# Police



## Oldfireguy (Jan 30, 2006)

Couple of shots I was able to take during a stand off.  

I sometimes have a camera with me when I'm on duty and this was one of those times.


----------



## ClarkKent (Jan 30, 2006)

Nicely done, I like the perspective on the second one, how you can almost see through the scope on the rifle.  I never thought about bringing my camera on duty.  Now i will.


----------



## Oldfireguy (Jan 30, 2006)

Are you fire?  

I'm only 14 months from retirement.  I should have been under the gravel hiding!


----------



## ClarkKent (Jan 30, 2006)

I am police.  Never been in a stand off before. But just as I was getting off duty, we had an armed robbery.  So our little town is getting more and more active.  Although I am far from retirement, good luck to you on your retirement.


----------



## Fate (Jan 31, 2006)

nice shots  Just dont get tooooo close!


----------



## JonK (Jan 31, 2006)

Love the grain in these and altho I do like these angles I would like to see a bit more variety. I understand it's not really your job to stand around taking photographs so kudos on these shots from a close perspective.


----------



## Oldfireguy (Jan 31, 2006)

I had this posted once but from the same call.
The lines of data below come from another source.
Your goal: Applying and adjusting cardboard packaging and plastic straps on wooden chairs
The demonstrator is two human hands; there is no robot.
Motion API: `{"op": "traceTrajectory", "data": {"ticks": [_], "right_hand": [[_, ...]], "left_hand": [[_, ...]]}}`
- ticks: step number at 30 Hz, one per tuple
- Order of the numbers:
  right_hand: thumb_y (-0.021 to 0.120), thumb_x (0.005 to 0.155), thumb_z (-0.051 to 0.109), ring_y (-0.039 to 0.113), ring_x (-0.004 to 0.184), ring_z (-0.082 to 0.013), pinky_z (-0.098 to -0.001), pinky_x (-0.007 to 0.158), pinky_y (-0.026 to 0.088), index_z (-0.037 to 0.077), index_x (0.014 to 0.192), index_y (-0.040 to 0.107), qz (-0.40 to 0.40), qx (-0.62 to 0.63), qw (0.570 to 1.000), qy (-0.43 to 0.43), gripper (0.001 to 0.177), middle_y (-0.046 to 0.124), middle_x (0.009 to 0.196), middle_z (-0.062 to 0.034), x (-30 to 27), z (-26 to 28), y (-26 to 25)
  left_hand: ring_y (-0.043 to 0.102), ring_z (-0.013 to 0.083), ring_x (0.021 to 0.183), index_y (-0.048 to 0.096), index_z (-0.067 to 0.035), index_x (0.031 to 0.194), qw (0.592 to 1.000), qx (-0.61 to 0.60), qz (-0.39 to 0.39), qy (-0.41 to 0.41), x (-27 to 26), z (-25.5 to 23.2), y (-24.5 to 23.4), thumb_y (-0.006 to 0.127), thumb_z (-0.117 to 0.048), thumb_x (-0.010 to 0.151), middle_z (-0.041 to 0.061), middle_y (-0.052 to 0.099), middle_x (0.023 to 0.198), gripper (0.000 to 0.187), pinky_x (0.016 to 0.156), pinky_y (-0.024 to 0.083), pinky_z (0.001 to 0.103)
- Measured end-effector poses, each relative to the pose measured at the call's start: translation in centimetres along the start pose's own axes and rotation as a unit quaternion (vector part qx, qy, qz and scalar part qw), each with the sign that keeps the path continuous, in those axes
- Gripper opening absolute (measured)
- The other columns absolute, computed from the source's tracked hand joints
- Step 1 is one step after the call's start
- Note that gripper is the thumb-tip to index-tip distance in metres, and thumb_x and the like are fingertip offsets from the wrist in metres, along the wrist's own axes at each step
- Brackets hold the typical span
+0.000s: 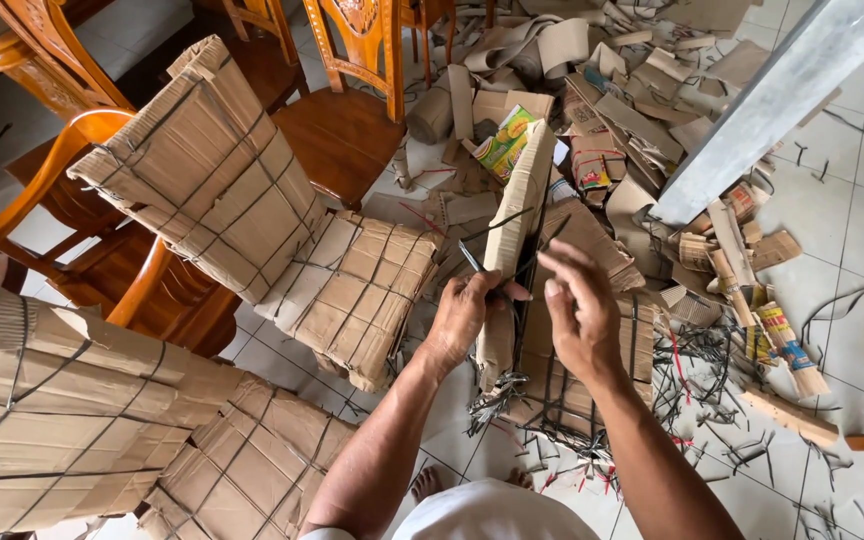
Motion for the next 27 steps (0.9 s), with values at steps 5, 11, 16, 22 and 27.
{"op": "traceTrajectory", "data": {"ticks": [5, 11, 16, 22, 27], "right_hand": [[0.066, 0.098, 0.016, 0.069, 0.081, -0.0253, -0.0362, 0.063, 0.056, 0.015, 0.123, 0.072, 0.086, 0.008, 0.996, -0.013, 0.026, 0.07, 0.111, -0.0095, 0.4, -0.4, 2.3], [0.072, 0.096, 0.023, 0.069, 0.072, -0.0232, -0.0323, 0.06, 0.056, 0.019, 0.097, 0.074, 0.048, -0.099, 0.993, -0.034, 0.004, 0.069, 0.08, -0.0013, 0.6, -0.8, 2.4], [0.08, 0.086, 0.02, 0.073, 0.077, -0.0348, -0.0412, 0.061, 0.061, 0.009, 0.108, 0.069, 0.092, -0.094, 0.991, -0.035, 0.027, 0.07, 0.085, -0.0155, 0.3, 1.2, 3.1], [0.077, 0.087, 0.019, 0.071, 0.075, -0.0326, -0.0428, 0.06, 0.056, 0.011, 0.091, 0.067, 0.088, -0.228, 0.968, -0.058, 0.014, 0.066, 0.078, -0.009, -0.6, 1.2, 4.9], [0.071, 0.091, 0.011, 0.072, 0.079, -0.0302, -0.0409, 0.063, 0.058, 0.011, 0.124, 0.063, 0.06, -0.206, 0.972, -0.099, 0.035, 0.071, 0.089, -0.0103, 0.3, 4.6, 4.6]], "left_hand": [[0.062, 0.0223, 0.078, 0.082, -0.01, 0.087, 0.999, 0.052, 0.007, 0.001, 1.1, 2.6, 0.0, 0.057, -0.045, 0.093, 0.011, 0.07, 0.071, 0.043, 0.079, 0.052, 0.037], [0.063, 0.0228, 0.075, 0.075, -0.006, 0.083, 0.993, 0.095, -0.009, 0.063, 0.8, 1.7, -0.4, 0.06, -0.043, 0.1, 0.01, 0.069, 0.067, 0.044, 0.075, 0.051, 0.038], [0.059, 0.0144, 0.07, 0.069, -0.002, 0.109, 0.993, 0.038, -0.04, 0.103, 0.9, 0.9, -1.1, 0.068, -0.025, 0.098, 0.004, 0.066, 0.071, 0.026, 0.07, 0.049, 0.031], [0.066, 0.0178, 0.068, 0.051, 0.001, 0.13, 0.989, 0.072, -0.058, 0.112, 1.5, 0.2, -1.8, 0.07, -0.02, 0.094, 0.006, 0.067, 0.072, 0.046, 0.072, 0.052, 0.037], [0.069, 0.0187, 0.063, 0.048, -0.006, 0.134, 0.984, 0.094, -0.076, 0.132, 2.9, 2.0, -2.6, 0.073, -0.018, 0.092, 0.006, 0.069, 0.07, 0.05, 0.069, 0.055, 0.036]]}}
Point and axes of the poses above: each hand's wrist, its own x-axis towards the middle knuckle, its own y-axis out of the palm, z = x × y, the point moved 8 cm from there along x, towards the middle knuckle
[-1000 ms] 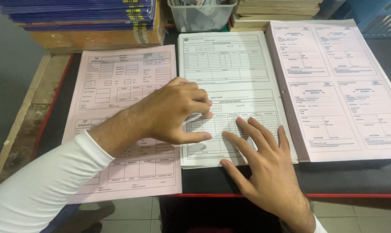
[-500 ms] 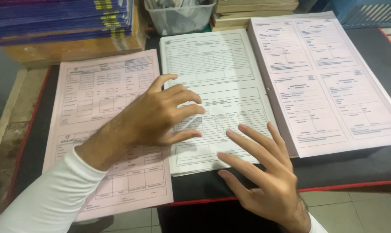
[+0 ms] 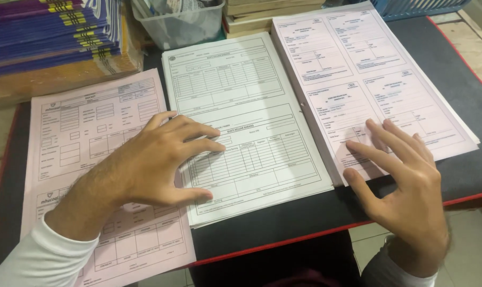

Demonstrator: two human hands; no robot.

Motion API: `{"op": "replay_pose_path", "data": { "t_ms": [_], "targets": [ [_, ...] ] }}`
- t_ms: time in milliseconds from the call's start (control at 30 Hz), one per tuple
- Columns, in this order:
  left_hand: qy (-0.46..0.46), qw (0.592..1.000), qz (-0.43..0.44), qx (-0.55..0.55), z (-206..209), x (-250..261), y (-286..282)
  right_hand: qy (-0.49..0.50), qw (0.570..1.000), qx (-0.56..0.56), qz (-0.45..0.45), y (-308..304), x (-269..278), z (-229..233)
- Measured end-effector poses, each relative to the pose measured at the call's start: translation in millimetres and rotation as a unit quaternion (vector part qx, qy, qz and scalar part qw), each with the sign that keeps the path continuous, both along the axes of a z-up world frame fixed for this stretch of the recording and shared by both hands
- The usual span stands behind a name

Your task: Sorting and organizing stacks of printed forms on a desk

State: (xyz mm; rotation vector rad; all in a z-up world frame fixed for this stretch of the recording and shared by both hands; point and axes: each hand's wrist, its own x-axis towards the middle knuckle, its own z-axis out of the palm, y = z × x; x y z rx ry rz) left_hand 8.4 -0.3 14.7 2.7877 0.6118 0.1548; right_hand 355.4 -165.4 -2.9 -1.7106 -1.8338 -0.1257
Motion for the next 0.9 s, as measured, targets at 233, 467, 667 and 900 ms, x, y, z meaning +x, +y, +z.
{"op": "replay_pose_path", "data": {
  "t_ms": [233, 467, 667, 900],
  "targets": [
    [-0.036, 0.999, -0.002, 0.031, 3.5, -1.5, 1.9, 0.014, 1.0, -0.008, -0.022, 3.6, -3.1, 3.5],
    [-0.106, 0.983, 0.072, 0.131, 19.5, -11.0, 5.7, 0.057, 0.993, 0.1, -0.01, -2.0, -7.2, 11.5],
    [-0.156, 0.968, 0.159, 0.119, 36.9, -22.4, 4.9, 0.037, 0.984, 0.169, 0.043, -4.5, -25.5, 13.6],
    [-0.181, 0.895, 0.352, -0.205, 56.5, -11.9, 1.5, 0.002, 0.96, 0.16, 0.23, 5.0, -86.0, 24.4]
  ]
}}
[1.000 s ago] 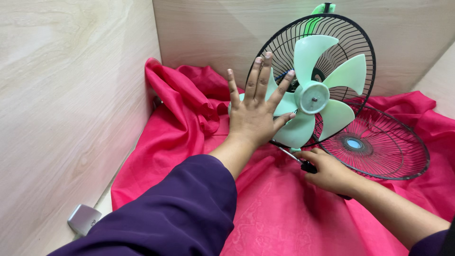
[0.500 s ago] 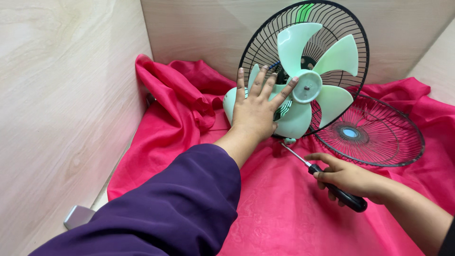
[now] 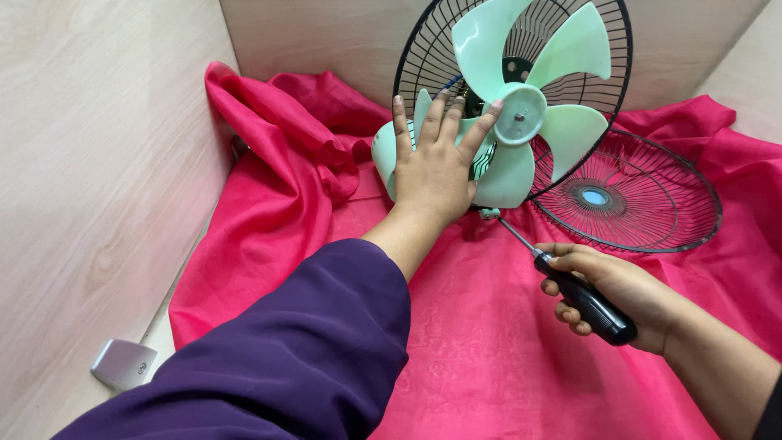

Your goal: The person disassembles a small electric fan by removing the front grille, unscrewing the fan blade hub with a screwdriver, and detaching the blade assembly from the motor. The fan is placed on a pink cloth on a wooden surface.

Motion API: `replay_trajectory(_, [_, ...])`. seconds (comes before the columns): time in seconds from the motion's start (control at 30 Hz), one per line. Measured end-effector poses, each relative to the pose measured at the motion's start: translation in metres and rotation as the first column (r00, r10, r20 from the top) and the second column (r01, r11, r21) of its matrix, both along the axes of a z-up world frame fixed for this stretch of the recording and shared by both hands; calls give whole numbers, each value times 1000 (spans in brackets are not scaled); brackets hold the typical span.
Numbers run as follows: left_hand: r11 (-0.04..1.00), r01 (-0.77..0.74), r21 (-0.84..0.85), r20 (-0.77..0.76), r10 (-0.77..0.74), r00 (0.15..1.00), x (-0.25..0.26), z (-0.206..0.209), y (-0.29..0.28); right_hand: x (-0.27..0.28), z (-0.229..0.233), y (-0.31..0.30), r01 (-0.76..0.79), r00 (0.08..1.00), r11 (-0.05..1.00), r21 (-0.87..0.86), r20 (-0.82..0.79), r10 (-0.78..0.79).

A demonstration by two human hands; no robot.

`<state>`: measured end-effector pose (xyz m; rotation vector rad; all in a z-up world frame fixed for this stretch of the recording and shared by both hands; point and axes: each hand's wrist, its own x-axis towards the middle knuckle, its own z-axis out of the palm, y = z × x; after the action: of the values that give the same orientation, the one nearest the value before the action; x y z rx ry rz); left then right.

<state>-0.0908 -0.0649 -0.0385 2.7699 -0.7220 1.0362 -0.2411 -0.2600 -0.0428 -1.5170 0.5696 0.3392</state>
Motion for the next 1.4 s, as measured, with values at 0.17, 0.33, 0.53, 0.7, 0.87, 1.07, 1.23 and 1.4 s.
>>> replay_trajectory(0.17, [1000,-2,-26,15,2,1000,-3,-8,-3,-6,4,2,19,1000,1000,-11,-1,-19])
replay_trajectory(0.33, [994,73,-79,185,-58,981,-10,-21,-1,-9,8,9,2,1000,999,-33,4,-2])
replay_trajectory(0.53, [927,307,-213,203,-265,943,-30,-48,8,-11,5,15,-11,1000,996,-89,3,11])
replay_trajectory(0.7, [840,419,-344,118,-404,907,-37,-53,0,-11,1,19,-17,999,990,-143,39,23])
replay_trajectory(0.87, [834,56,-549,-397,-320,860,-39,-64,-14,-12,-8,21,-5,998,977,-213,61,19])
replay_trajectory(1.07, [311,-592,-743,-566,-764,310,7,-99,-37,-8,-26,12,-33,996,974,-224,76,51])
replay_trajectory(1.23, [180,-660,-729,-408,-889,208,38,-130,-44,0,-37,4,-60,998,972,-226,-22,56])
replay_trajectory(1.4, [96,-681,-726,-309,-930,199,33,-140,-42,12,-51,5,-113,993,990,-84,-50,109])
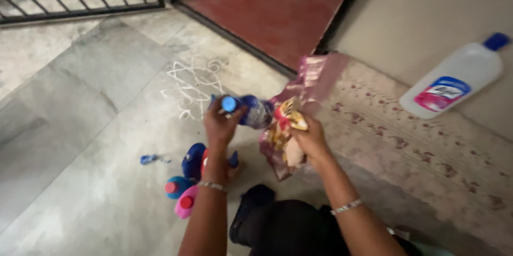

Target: The person sits on the floor and wipes several plastic bottles with a cloth. They handle a white bottle with a blue cap, a blue bottle, and a beige pump bottle, wiping each one thoroughly before placing them on a nearby bench.

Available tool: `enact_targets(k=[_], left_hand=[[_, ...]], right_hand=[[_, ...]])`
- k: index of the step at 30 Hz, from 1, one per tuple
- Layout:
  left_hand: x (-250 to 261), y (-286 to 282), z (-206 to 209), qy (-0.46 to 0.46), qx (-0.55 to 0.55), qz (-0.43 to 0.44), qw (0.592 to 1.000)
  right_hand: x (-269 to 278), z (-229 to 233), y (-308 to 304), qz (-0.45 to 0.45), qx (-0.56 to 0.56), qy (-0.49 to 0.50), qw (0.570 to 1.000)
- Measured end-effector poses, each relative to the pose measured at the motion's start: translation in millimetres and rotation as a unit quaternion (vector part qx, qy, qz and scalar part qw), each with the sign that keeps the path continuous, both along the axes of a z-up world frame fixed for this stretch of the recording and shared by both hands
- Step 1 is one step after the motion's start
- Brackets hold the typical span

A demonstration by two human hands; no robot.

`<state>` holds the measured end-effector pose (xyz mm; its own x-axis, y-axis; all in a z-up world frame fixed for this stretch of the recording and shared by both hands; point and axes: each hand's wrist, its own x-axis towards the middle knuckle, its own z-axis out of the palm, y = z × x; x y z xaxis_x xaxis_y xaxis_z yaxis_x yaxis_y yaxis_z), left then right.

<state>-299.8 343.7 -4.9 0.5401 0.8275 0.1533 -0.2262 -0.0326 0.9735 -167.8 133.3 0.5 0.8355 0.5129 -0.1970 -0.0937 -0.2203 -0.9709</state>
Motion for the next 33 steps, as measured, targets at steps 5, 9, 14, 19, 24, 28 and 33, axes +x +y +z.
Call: enact_targets(k=[5, 9, 14, 19, 24, 28, 33], left_hand=[[4, -26, 107, -0.084, -0.035, 0.065, 0.994], [38, -74, 143, -0.270, -0.167, 0.029, 0.948], [90, -152, 139, -0.227, -0.234, -0.034, 0.945], [128, -177, 127, -0.072, -0.224, -0.103, 0.966], [151, -203, 102, -0.038, -0.175, -0.146, 0.973], [163, -217, 99, -0.036, -0.132, -0.185, 0.973], [173, -219, 99, -0.047, -0.133, -0.223, 0.965]], right_hand=[[23, 137, -76, -0.104, 0.108, -0.001, 0.989], [24, 201, -127, -0.156, 0.178, -0.081, 0.968], [44, 184, -191, -0.191, 0.178, -0.163, 0.951], [80, 132, -225, -0.244, 0.128, -0.185, 0.943], [84, 113, -231, -0.191, 0.034, -0.169, 0.966], [82, 116, -211, -0.088, 0.050, -0.248, 0.964], [78, 110, -188, -0.073, 0.036, -0.224, 0.971]])
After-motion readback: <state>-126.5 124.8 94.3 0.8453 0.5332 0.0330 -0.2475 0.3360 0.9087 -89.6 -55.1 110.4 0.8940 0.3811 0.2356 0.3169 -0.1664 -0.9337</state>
Jonk - Your right, I don't get a lot of time to take photos because things move to fast. People like to steal our cameras so most of us don't have them all the time.


----------



## sfaribault (Jan 31, 2006)

Interesting pictures..

Steve


----------



## elsaspet (Feb 1, 2006)

I love the tension in the last photo.  VERY nice!


----------



## mrsid99 (Feb 4, 2006)

Neat shots!
But what's the rifle?
It looks like a much modified Mini 14  but why wouldn't the police use an M16 or M4 or similar?


----------



## mysteryscribe (Feb 5, 2006)

I have a question for you... do you find yourself feeling removed from the events when you get behind the camera. In other words indestructable, because you are suddenly an observer not a participant.;...  Like changing hats or does it make no difference.


----------



## Pixel9ine (Feb 6, 2006)

"Better to shoot with Canons than with rifles."


----------



## Oldfireguy (Feb 6, 2006)

They were shot with a Nikon.


----------



## cjoe (Feb 6, 2006)

nice shots, doesn't it just make you feel alive to be near the action?


----------



## myopia (Feb 9, 2006)

police become necessary in human society only when that society is segregated between those who have and those who dont have anything.


----------



## Oldfireguy (Feb 9, 2006)

Yes I'm sure all the rapists, perverts, killers, drug pushers, child molestors, and all scum that crawl around and prey on people would just go away if we took from the rich and gave to the poor.


----------



## mrsid99 (Feb 9, 2006)

myopia said:
			
		

> police become necessary in human society only when that society is segregated between those who have and those who dont have anything.



 Absolutely!
 Damn those people who work for a living, save their money and want to pass it on to their families! Don't they realize that there's millions of loosers out there that are depending on their support?


----------



## fotolode (Feb 10, 2006)

I liked the second photo you posted. Shows suspense and adrenoline rush.
Where was this from? I'm assuming this is foreign?


----------



## THORHAMMER (Feb 12, 2006)

it ifs a m14, they are aiming to take the guys arm off....lol


----------



## mrsid99 (Feb 12, 2006)

THORHAMMER said:
			
		

> it ifs a m14, they are aiming to take the guys arm off....lol


 Mini 14 (Ruger) not the M14 (.30 caliber or more commonly known as the 7.62x51 NATO).
 The Mini 14 fires the same round as the M16 or M4 (.223 or 5.56x45), it just seemed strange that the cops were using a civilian rifle.


----------



## redneckdan (Feb 12, 2006)

its a mini-14, you can tell my the gas block on the fore-end.  The mini-14 is more "budget-friendly" than the M-16 variants and doesn't have the "evil black rifle" look.  The M-14 in 7.62x51 is sometimes used in stand offs because of its superior barrior penetration.  The 5.56x45, even with 69 grain full metal jacket match bullets, is easily deflected by glass; not something you want when you need to make a CNS shot in a stand off.


----------



## Oldfireguy (Feb 13, 2006)

They are allowed to purchase their own rifles from a list of authorized weapons.  The first two photos are a patrol officer and not a swat team member.   Lot of the patrol guys carry mini-14's.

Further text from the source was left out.